Police are linking the crime to three others in the area that night.

Mr Wadey said: “I would have thought after nearly potentially killing me, they would have fled off somewhere and got somewhere safe, but they just carried on with their night of pilfering. This is a nice area and they did it while people were walking their dogs, not at 2am. They just don’t care.”

He said thieves can buy “special fobs” to unlock vans, costing just £20 online. He said: “Men are selling 50 drills at car boot sales but where did they come from? It’s reached epidemic levels. It’s easy and quick for them, and there’s a market. One guy I know bought a burger quickly and came back to find his tools had been stolen. There is a lot of concern.”

Van thefts are a top priority at Suffolk Constabulary but remain “extremely difficult” to solve, Temporary Detective Inspector Nicky Wallace said last night.

She said the crimes have become “excessive countrywide” and urged tradesman to keep their most expensive tools inside.
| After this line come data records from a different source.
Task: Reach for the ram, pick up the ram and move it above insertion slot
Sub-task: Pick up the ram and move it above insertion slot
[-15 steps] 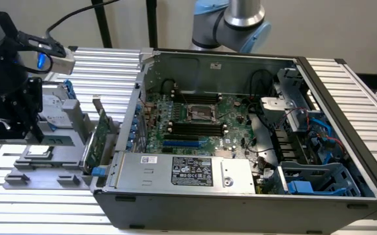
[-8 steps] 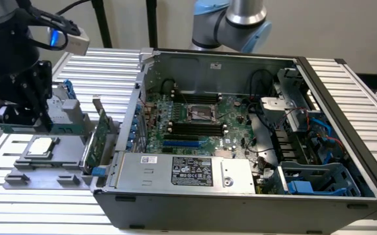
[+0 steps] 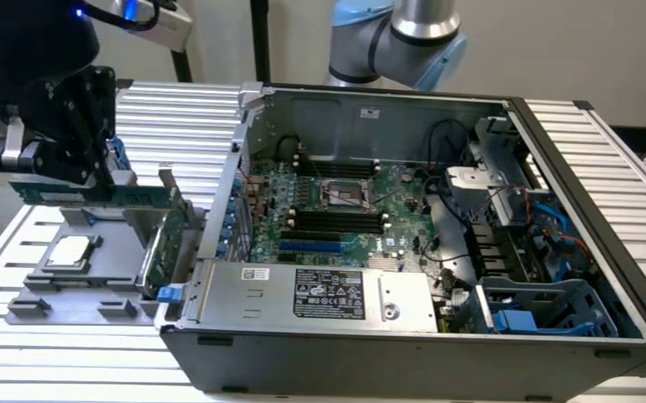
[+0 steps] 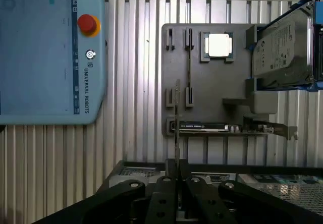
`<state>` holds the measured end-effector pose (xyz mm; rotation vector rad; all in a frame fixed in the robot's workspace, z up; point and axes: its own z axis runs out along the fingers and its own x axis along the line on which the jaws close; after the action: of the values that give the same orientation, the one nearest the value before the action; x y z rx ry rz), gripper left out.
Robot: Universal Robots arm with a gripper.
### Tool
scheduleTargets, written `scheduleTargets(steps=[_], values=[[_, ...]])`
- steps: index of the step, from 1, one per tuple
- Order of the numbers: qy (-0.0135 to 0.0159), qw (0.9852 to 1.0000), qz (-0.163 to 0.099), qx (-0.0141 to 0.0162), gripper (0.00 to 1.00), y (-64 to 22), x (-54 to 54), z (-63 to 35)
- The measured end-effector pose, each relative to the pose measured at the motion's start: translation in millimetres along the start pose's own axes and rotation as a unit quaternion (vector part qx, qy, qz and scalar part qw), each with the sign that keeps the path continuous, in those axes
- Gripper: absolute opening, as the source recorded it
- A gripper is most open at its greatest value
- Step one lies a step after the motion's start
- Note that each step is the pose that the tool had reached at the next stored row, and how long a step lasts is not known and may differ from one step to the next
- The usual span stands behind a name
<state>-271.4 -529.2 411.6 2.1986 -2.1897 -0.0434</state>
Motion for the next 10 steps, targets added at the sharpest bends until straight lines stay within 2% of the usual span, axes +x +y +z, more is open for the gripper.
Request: scheduleTargets(steps=[5,10], values=[[0.0001,1.0000,0.000,-0.0014,0.13,-21.8,0.2,-21.4],[0.0000,1.0000,0.000,-0.0017,0.13,-44.0,-0.7,-31.6]])
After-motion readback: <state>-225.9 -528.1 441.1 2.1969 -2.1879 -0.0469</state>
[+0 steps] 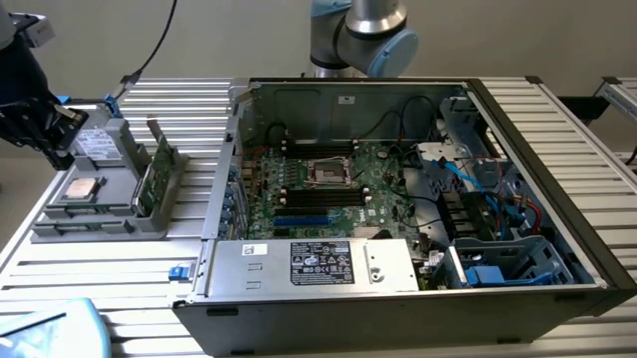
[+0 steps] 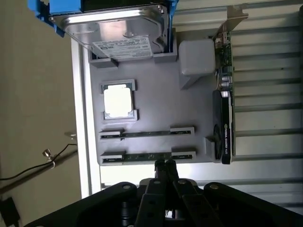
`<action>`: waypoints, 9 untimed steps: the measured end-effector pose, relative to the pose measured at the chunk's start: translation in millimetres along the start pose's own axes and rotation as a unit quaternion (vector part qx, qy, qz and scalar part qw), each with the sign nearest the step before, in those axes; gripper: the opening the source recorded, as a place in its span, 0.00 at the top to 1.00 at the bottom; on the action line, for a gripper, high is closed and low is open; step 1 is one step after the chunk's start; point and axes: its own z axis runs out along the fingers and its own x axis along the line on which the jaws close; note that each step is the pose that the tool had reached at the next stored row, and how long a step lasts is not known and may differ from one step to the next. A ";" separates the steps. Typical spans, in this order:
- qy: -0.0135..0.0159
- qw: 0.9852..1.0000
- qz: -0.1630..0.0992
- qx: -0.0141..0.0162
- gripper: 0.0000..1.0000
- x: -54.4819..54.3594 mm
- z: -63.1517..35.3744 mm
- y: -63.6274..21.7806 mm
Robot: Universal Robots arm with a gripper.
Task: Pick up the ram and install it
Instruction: 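Reach for the ram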
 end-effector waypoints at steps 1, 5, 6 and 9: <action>0.000 1.000 0.000 0.000 0.89 1.0 0.5 -2.1; 0.001 1.000 -0.001 0.000 0.89 6.5 2.7 -9.1; 0.001 1.000 -0.001 0.000 0.89 7.9 3.1 -10.0; 0.001 1.000 -0.001 0.000 0.89 8.7 3.4 -10.3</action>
Describing the Brantham incident, she said: “The fact they have used violence is a concern. After being spotted, you would think they would run away, but they didn’t. We are reassessing them (those involved). There are different groups of people from across the country. If it was just one person or group, I’d like to think we would have caught them by now. Whether you have got your ‘Fagan’ person or not, it is organised crime.”

She said one tradesman visited a supermarket for four minutes, during which time his van was targeted, costing thousands: “The impact is huge. It is a top priority for us.”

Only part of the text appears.